Exercise:
Set down exactly the lines below between the line holding "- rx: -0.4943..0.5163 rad" and the line holding "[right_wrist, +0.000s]", inclusive; no other line belongs in the answer.

Segment Start: Information provided

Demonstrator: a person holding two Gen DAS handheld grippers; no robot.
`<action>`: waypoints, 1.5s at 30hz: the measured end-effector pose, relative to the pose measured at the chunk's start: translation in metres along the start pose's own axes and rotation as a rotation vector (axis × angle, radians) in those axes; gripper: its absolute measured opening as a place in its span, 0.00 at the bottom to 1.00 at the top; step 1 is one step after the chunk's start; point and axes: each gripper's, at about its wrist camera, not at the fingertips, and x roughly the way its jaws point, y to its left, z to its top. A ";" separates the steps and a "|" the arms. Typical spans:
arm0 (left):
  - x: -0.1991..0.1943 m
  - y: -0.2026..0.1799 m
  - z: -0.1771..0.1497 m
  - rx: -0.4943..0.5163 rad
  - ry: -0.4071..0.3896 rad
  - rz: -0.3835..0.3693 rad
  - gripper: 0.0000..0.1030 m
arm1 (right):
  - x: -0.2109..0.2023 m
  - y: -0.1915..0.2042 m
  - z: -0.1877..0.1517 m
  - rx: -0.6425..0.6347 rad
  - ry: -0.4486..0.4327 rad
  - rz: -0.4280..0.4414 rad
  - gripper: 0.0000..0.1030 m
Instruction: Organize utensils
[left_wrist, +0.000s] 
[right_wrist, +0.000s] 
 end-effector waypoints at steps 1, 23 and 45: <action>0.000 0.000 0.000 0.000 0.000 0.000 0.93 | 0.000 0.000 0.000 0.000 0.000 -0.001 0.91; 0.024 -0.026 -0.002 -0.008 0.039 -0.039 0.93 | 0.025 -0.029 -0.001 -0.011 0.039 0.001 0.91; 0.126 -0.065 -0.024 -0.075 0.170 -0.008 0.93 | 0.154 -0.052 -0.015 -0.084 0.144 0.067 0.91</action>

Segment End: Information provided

Answer box:
  - rx: -0.4943..0.5163 rad
  - ry: -0.4071..0.3896 rad
  - rz: -0.3835..0.3693 rad
  - gripper: 0.0000..0.1030 m
arm1 (right):
  - x: -0.2109..0.2023 m
  - y: -0.1915..0.2042 m
  - z: -0.1877..0.1517 m
  - rx: -0.6425..0.6347 rad
  - ry: -0.4486..0.4327 rad
  - rz: -0.4280..0.4414 rad
  - gripper: 0.0000..0.1030 m
Instruction: Organize utensils
[left_wrist, +0.000s] 
[right_wrist, +0.000s] 

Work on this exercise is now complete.